● Source records
---*---
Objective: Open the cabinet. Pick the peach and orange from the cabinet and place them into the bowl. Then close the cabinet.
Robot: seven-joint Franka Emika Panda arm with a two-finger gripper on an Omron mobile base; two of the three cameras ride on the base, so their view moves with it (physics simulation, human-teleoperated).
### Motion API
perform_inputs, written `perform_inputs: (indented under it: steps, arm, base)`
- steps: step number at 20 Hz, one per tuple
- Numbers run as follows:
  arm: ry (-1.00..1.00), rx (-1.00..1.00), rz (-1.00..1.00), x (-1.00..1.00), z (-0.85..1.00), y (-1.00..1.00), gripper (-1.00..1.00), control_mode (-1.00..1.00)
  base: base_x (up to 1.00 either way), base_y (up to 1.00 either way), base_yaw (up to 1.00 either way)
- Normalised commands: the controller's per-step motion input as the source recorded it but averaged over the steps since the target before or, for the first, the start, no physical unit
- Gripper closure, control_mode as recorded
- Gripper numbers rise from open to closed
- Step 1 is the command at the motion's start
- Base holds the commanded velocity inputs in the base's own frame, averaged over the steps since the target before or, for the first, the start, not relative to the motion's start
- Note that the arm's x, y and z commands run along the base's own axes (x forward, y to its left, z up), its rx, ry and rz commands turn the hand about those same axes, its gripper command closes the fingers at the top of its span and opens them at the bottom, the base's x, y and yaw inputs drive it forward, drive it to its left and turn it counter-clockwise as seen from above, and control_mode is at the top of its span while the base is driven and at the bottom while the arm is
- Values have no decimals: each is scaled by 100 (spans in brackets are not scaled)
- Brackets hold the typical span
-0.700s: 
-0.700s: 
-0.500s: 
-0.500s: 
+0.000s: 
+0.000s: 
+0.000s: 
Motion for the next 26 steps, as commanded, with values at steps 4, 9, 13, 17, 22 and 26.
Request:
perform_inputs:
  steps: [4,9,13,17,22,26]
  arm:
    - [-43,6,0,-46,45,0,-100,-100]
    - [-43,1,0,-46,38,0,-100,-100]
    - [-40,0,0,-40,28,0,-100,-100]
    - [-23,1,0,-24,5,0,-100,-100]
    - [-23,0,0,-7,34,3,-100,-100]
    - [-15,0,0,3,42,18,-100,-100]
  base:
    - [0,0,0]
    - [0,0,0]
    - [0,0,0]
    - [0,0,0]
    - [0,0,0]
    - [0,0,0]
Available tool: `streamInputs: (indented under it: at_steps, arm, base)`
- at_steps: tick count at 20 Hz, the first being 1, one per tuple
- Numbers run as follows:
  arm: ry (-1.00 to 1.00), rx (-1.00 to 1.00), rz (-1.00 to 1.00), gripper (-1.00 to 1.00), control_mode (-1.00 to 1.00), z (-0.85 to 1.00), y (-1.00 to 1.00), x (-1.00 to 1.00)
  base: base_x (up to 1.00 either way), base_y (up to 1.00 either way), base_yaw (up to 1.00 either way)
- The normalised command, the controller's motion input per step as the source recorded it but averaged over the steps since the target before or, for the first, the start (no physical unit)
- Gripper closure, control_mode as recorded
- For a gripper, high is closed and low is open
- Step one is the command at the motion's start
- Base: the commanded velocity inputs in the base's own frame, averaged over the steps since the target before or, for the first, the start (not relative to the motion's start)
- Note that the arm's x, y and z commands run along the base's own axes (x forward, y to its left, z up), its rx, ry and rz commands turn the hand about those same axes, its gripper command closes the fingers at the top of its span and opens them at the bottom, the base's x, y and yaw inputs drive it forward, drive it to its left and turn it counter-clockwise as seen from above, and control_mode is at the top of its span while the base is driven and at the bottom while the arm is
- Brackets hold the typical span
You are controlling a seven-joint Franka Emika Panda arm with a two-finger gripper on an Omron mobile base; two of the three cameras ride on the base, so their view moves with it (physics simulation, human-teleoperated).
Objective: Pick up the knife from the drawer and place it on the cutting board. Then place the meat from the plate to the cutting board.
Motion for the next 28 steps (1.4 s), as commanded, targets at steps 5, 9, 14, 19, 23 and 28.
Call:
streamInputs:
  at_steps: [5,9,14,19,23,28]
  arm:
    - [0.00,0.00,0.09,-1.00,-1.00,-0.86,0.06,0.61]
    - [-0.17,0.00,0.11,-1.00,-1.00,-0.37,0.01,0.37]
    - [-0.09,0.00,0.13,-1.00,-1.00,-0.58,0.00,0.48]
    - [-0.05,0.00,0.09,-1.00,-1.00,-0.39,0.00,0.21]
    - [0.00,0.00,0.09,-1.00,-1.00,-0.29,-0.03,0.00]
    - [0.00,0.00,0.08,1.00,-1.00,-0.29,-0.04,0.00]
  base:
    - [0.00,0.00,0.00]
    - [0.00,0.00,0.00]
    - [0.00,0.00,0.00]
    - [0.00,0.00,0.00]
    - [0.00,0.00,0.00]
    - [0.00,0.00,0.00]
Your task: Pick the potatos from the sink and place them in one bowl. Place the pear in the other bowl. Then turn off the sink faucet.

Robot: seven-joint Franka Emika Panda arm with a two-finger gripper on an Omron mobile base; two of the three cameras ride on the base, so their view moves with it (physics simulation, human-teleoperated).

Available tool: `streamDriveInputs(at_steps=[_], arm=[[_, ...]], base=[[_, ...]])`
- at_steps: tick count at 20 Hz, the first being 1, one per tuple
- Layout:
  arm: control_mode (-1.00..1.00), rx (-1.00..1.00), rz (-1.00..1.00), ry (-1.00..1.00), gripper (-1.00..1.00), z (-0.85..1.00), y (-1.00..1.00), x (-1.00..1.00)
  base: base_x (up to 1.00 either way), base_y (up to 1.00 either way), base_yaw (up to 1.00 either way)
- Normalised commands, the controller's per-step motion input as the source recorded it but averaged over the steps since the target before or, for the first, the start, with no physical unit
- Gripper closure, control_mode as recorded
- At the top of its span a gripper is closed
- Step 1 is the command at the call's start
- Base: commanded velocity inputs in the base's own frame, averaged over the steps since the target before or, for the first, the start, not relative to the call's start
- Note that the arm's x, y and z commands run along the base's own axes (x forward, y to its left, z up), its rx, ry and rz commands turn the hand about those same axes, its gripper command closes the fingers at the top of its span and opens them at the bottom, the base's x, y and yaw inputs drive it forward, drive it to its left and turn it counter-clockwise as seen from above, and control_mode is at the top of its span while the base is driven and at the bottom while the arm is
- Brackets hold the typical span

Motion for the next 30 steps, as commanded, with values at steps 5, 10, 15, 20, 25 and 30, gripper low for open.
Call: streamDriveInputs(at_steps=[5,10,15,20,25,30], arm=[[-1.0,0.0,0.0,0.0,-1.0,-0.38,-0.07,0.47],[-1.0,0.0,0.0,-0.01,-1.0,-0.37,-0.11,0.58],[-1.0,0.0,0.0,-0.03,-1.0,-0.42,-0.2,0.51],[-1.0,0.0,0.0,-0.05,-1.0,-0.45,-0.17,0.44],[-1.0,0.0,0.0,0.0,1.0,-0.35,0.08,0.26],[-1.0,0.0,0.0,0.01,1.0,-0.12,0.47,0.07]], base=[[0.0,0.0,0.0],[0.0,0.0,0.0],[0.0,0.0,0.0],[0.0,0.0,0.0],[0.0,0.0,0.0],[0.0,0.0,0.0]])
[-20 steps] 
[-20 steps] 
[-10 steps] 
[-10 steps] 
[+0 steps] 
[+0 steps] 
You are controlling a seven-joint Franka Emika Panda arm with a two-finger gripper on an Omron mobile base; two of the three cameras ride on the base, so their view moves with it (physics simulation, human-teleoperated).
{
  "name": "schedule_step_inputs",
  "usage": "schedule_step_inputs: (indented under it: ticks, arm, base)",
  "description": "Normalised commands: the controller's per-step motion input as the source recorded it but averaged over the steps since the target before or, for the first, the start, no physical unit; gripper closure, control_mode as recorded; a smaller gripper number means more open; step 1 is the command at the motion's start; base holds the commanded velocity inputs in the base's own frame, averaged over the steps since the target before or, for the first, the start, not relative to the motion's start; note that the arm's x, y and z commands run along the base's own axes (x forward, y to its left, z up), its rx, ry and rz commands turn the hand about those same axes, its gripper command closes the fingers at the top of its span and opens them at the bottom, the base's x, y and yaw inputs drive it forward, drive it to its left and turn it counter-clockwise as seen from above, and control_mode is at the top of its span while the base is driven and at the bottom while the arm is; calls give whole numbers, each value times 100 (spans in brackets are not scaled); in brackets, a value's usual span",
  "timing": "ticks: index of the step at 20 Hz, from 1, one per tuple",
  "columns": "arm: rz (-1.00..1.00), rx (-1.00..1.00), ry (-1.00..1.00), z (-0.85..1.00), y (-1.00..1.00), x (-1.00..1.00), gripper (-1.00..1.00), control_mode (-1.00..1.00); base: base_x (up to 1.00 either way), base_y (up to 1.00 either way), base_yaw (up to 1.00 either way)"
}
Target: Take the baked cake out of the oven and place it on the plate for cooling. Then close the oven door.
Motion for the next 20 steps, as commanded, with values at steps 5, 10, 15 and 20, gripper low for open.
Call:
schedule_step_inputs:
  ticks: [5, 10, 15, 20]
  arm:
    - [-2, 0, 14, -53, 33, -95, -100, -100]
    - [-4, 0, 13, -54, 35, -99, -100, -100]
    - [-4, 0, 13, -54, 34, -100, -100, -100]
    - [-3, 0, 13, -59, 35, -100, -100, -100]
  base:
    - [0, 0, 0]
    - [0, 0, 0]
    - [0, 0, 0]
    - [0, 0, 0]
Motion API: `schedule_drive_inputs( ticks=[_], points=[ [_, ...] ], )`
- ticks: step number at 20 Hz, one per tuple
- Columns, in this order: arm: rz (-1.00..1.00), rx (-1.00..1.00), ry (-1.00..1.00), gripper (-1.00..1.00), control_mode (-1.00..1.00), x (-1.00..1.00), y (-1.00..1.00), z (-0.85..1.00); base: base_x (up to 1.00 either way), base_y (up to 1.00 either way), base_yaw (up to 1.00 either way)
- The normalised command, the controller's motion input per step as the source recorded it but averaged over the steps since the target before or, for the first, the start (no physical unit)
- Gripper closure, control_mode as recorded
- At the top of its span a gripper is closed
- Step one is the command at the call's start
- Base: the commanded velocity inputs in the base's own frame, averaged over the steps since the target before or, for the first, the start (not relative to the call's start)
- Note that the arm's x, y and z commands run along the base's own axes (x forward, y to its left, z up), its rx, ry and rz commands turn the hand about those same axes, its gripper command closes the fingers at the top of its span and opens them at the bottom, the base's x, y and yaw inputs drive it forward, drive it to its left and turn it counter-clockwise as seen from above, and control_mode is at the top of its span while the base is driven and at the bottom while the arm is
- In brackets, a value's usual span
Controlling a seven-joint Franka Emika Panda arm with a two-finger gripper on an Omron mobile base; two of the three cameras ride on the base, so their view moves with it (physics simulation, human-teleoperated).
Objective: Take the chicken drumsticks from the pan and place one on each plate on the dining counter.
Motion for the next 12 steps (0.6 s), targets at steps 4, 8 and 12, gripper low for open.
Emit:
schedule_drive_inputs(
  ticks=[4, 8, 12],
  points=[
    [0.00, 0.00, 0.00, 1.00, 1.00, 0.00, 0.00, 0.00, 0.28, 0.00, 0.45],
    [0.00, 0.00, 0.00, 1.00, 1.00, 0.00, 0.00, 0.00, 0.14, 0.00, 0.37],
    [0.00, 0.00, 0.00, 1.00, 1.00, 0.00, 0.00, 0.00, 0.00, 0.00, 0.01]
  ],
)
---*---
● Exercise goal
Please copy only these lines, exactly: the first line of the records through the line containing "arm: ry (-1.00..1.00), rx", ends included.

● Worked solution
Objective: Open the cabinet. Pick the peach and orange from the cabinet and place them into the bowl. Then close the cabinet.
Robot: seven-joint Franka Emika Panda arm with a two-finger gripper on an Omron mobile base; two of the three cameras ride on the base, so their view moves with it (physics simulation, human-teleoperated).
### Motion API
perform_inputs, written `perform_inputs: (indented under it: steps, arm, base)`
- steps: step number at 20 Hz, one per tuple
- Numbers run as follows:
  arm: ry (-1.00..1.00), rx (-1.00..1.00), rz (-1.00..1.00), x (-1.00..1.00), z (-0.85..1.00), y (-1.00..1.00), gripper (-1.00..1.00), control_mode (-1.00..1.00)

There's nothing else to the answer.